Metadata-Version: 2.4
Name: conllu_tools
Version: 1.3.0
Summary: A set of convenience tools for Natural Language Processing work with CoNLL-U files, UD treebanks, and annotated corpora.
Author: Gabe Pizzorno
License-Expression: MIT
Project-URL: Homepage, https://github.com/gpizzorno/conllu_tools/
Keywords: nlp,natural-language-processing,latin,universal-dependencies,text-annotation,brat,ud,conllu,conllu-validation,conllu-evaluation,tag-conversion,tag-normalization
Classifier: Programming Language :: Python
Classifier: Programming Language :: Python :: 3
Classifier: Programming Language :: Python :: 3 :: Only
Classifier: Programming Language :: Python :: 3.9
Classifier: Programming Language :: Python :: 3.10
Classifier: Programming Language :: Python :: 3.11
Classifier: Programming Language :: Python :: 3.12
Classifier: Operating System :: OS Independent
Requires-Python: >=3.9
Description-Content-Type: text/markdown
License-File: LICENSE
Requires-Dist: conllu>=6.0.0
Requires-Dist: importlib_resources>=6.5.2
Requires-Dist: regex>=2024.11.6
Provides-Extra: dev
Requires-Dist: factory_boy; extra == "dev"
Requires-Dist: hypothesis; extra == "dev"
Requires-Dist: mypy; extra == "dev"
Requires-Dist: pytest; extra == "dev"
Requires-Dist: pytest-cov; extra == "dev"
Requires-Dist: pytest-mock; extra == "dev"
Provides-Extra: docs
Requires-Dist: sphinx>=7.2.0; extra == "docs"
Requires-Dist: sphinx-rtd-theme>=2.0.0; extra == "docs"
Requires-Dist: sphinx-autodoc-typehints>=1.25.0; extra == "docs"
Requires-Dist: sphinxcontrib-mermaid>=1.0.0; extra == "docs"
Requires-Dist: myst-parser>=2.0.0; extra == "docs"
Dynamic: license-file

# CoNLL-U Tools

[![License](https://img.shields.io/badge/License-MIT-green.svg)](https://opensource.org/licenses/MIT)
[![Python](https://img.shields.io/badge/Language-Python-blue.svg)](https://www.python.org)
[![Tests](https://github.com/gpizzorno/conllu_tools/actions/workflows/tests.yml/badge.svg)](https://github.com/gpizzorno/conllu_tools/actions/workflows/tests.yml)
[![Documentation](https://img.shields.io/badge/Docs-latest-blue.svg)](https://gpizzorno.github.io/conllu_tools/)

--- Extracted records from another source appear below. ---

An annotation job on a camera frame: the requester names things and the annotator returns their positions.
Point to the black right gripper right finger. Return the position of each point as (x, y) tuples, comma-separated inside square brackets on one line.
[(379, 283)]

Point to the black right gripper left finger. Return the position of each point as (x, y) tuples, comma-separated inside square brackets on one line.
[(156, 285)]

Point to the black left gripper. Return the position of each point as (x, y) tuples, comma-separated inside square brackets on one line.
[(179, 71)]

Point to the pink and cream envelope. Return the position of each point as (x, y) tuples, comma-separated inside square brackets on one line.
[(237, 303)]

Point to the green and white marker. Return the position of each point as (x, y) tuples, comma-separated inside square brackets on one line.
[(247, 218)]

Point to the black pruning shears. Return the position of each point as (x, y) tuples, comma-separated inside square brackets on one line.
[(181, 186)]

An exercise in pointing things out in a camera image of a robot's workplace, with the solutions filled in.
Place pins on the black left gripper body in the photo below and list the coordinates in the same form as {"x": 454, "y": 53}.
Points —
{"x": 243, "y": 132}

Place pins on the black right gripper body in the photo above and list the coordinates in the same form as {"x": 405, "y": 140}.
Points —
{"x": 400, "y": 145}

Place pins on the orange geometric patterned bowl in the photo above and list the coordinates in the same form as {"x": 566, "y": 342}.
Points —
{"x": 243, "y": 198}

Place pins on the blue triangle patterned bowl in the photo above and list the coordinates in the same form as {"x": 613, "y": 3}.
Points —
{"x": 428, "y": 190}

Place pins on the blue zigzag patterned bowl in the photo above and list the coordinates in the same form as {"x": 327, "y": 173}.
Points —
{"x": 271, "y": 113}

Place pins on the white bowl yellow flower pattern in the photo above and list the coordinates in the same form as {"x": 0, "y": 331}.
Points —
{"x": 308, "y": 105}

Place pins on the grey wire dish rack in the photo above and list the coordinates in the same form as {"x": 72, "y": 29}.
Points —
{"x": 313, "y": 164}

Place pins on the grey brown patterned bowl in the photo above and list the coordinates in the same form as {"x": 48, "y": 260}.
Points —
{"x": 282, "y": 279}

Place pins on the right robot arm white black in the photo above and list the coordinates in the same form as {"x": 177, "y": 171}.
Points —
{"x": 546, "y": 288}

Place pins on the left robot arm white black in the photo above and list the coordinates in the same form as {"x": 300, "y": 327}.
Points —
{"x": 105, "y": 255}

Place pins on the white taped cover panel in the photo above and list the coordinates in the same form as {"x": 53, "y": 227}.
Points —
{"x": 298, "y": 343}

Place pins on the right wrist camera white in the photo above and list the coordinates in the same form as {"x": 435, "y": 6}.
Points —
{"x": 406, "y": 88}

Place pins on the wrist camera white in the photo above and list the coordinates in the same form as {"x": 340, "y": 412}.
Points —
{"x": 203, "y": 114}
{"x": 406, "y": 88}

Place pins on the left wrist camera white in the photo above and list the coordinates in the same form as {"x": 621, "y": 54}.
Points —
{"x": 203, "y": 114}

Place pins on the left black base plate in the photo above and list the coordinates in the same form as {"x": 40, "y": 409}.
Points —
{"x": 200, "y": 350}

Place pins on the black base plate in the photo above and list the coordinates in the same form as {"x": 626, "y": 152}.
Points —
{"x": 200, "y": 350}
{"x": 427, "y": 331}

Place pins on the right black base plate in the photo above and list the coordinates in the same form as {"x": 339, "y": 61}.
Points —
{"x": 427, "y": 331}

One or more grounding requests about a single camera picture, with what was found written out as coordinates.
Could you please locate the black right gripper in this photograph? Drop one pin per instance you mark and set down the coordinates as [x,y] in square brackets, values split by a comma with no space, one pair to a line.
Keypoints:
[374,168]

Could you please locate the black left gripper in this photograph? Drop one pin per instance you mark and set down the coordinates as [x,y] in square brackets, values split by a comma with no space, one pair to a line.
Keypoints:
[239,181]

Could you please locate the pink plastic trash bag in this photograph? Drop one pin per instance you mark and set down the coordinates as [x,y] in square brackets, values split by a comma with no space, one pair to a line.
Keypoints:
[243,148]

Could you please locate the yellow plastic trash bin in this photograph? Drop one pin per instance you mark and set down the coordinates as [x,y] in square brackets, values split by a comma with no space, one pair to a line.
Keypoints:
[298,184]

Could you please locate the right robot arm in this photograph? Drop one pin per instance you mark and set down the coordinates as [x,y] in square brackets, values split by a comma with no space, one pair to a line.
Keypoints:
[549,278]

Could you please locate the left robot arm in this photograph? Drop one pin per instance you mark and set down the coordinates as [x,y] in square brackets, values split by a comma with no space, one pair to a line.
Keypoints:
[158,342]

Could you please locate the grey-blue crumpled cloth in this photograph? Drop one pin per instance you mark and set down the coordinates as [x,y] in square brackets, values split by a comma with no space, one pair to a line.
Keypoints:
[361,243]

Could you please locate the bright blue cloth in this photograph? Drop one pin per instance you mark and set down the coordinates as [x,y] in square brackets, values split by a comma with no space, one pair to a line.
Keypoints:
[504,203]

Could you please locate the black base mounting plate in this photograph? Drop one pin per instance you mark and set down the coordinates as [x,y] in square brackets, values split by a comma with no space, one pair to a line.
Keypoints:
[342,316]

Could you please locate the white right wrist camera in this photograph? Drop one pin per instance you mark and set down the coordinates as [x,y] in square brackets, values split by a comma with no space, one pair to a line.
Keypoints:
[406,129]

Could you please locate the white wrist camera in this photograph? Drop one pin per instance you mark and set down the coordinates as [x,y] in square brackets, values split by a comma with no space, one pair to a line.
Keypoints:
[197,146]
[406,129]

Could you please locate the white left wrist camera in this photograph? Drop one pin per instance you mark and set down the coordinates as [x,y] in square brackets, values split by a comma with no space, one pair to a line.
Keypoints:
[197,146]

**CoNLL-U Tools** is a Python toolkit for working with CoNLL-U files, Universal Dependencies treebanks, and annotated corpora. It provides utilities for format conversion, validation, evaluation, pattern matching, and morphological normalization, supporting workflows with [CoNLL-U](https://universaldependencies.org/format.html) and [brat](https://brat.nlplab.org) standoff formats.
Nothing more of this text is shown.